Exercise description =
Set down the complete data exactly as it appears below.

Supplied information =
..............................
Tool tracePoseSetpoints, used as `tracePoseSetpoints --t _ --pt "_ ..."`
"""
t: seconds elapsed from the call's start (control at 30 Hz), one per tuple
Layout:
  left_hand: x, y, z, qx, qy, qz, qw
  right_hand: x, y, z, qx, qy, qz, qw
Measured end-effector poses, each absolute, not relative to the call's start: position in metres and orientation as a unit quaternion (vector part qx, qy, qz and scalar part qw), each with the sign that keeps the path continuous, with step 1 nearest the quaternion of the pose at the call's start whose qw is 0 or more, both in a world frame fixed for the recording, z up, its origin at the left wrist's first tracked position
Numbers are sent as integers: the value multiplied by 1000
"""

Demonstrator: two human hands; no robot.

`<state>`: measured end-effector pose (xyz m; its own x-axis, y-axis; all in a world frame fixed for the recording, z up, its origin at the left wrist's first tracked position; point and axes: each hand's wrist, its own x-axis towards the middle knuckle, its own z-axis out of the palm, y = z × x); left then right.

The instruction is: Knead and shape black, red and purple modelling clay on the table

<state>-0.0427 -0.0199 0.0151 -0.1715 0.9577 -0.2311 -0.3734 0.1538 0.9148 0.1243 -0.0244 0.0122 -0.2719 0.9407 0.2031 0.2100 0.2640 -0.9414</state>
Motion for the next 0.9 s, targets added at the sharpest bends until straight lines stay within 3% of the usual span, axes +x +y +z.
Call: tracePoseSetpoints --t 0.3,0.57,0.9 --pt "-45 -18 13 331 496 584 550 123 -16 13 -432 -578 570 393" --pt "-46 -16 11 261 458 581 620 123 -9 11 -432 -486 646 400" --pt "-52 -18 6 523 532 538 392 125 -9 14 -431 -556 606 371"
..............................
Answer box =
Tool tracePoseSetpoints, used as `tracePoseSetpoints --t _ --pt "_ ..."`
"""
t: seconds elapsed from the call's start (control at 30 Hz), one per tuple
Layout:
  left_hand: x, y, z, qx, qy, qz, qw
  right_hand: x, y, z, qx, qy, qz, qw
Measured end-effector poses, each absolute, not relative to the call's start: position in metres and orientation as a unit quaternion (vector part qx, qy, qz and scalar part qw), each with the sign that keeps the path continuous, with step 1 nearest the quaternion of the pose at the call's start whose qw is 0 or more, both in a world frame fixed for the recording, z up, its origin at the left wrist's first tracked position
Numbers are sent as integers: the value multiplied by 1000
"""

Demonstrator: two human hands; no robot.

`<state>`: measured end-effector pose (xyz m; its own x-axis, y-axis; all in a world frame fixed for the recording, z up, its origin at the left wrist's first tracked position; point and axes: each hand's wrist, its own x-axis towards the middle knuckle, its own z-axis out of the palm, y = z × x); left then right.

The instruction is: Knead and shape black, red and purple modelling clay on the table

<state>-0.0427 -0.0199 0.0151 -0.1715 0.9577 -0.2311 -0.3734 0.1538 0.9148 0.1243 -0.0244 0.0122 -0.2719 0.9407 0.2031 0.2100 0.2640 -0.9414</state>
Motion for the next 0.9 s, targets added at the sharpest bends until straight lines stay within 3% of the usual span, axes +x +y +z.
Call: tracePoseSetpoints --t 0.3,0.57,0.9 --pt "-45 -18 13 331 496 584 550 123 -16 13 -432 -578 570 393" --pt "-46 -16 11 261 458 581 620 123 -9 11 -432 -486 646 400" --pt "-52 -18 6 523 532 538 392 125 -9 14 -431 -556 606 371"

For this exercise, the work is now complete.